*TASK DESCRIPTION*
Going from the top of the data below, give again each line through the one containing "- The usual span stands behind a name", both ends kept.
Start of Block
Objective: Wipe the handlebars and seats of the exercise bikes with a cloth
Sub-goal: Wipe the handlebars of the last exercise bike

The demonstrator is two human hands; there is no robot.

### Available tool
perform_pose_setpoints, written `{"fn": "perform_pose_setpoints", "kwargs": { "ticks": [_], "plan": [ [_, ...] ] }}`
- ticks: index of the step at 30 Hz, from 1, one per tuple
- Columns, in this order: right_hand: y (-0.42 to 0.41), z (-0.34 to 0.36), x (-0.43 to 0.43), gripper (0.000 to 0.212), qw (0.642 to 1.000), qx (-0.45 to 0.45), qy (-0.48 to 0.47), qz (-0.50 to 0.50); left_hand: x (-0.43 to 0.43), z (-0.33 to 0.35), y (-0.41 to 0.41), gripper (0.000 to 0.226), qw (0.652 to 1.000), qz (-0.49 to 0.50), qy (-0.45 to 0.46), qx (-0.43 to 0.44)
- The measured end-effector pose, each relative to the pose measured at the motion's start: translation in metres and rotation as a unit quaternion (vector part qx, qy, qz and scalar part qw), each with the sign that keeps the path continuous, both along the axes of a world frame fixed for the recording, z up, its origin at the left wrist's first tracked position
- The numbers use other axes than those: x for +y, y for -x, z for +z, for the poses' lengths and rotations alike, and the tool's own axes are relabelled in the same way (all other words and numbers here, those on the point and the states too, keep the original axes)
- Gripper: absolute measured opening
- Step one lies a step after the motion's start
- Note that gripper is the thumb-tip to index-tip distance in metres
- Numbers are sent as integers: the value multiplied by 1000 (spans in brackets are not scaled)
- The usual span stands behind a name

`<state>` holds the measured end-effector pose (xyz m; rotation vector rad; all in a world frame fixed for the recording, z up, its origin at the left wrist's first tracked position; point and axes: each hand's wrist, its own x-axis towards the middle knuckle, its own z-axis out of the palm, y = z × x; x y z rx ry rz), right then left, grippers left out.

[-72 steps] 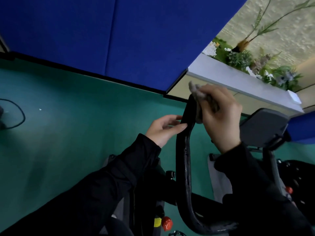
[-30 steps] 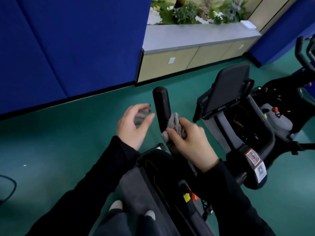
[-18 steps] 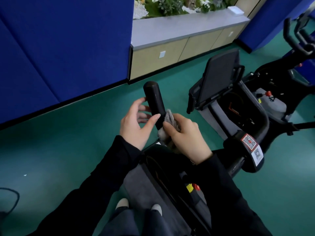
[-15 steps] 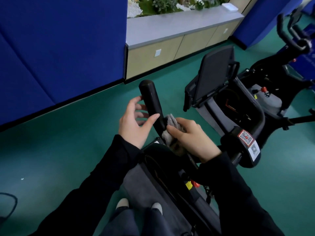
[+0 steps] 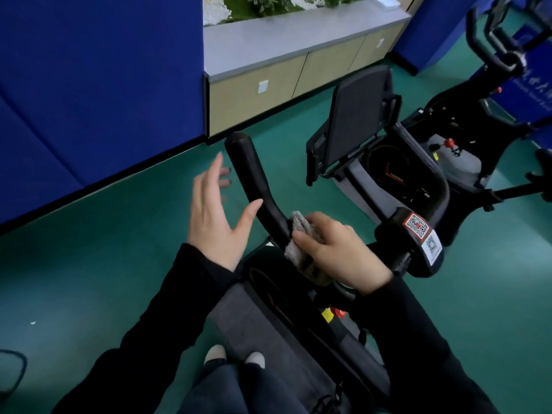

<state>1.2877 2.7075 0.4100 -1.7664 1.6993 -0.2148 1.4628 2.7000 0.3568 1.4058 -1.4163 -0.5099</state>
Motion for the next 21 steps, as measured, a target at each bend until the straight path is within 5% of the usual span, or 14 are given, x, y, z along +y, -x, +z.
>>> {"fn": "perform_pose_setpoints", "kwargs": {
  "ticks": [4, 7, 12, 21],
  "plan": [
    [-6, -5, 4, 21, 998, -27, 60, -19, 9, 3, -3, 39, 957, 8, 147, -250],
    [-3, -8, 9, 19, 993, -41, 105, -26, 4, 9, 5, 22, 918, -60, 176, -349],
    [17, -10, 16, 18, 993, -71, 86, -37, -21, 20, 11, 27, 870, -119, 164, -450],
    [1, -16, -18, 18, 994, -97, 46, 27, -35, 24, 2, 34, 831, -103, 162, -522]
  ]
}}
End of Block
*SOLVED EXERCISE*
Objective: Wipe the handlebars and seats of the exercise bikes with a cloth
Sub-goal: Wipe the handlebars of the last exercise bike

The demonstrator is two human hands; there is no robot.

### Available tool
perform_pose_setpoints, written `{"fn": "perform_pose_setpoints", "kwargs": { "ticks": [_], "plan": [ [_, ...] ] }}`
- ticks: index of the step at 30 Hz, from 1, one per tuple
- Columns, in this order: right_hand: y (-0.42 to 0.41), z (-0.34 to 0.36), x (-0.43 to 0.43), gripper (0.000 to 0.212), qw (0.642 to 1.000), qx (-0.45 to 0.45), qy (-0.48 to 0.47), qz (-0.50 to 0.50); left_hand: x (-0.43 to 0.43), z (-0.33 to 0.35), y (-0.41 to 0.41), gripper (0.000 to 0.226), qw (0.652 to 1.000), qz (-0.49 to 0.50), qy (-0.45 to 0.46), qx (-0.43 to 0.44)
- The measured end-effector pose, each relative to the pose measured at the motion's start: translation in metres and rotation as a unit quaternion (vector part qx, qy, qz and scalar part qw), each with the sign that keeps the path continuous, both along the axes of a world frame fixed for the recording, z up, its origin at the left wrist's first tracked position
- The numbers use other axes than those: x for +y, y for -x, z for +z, for the poses' lengths and rotations alike, and the tool's own axes are relabelled in the same way (all other words and numbers here, those on the point and the states too, keep the original axes)
- Gripper: absolute measured opening
- Step one lies a step after the motion's start
- Note that gripper is the thumb-tip to index-tip distance in metres
- Numbers are sent as integers: the value multiplied by 1000 (spans in brackets are not scaled)
- The usual span stands behind a name

There is nothing further to add to the answer.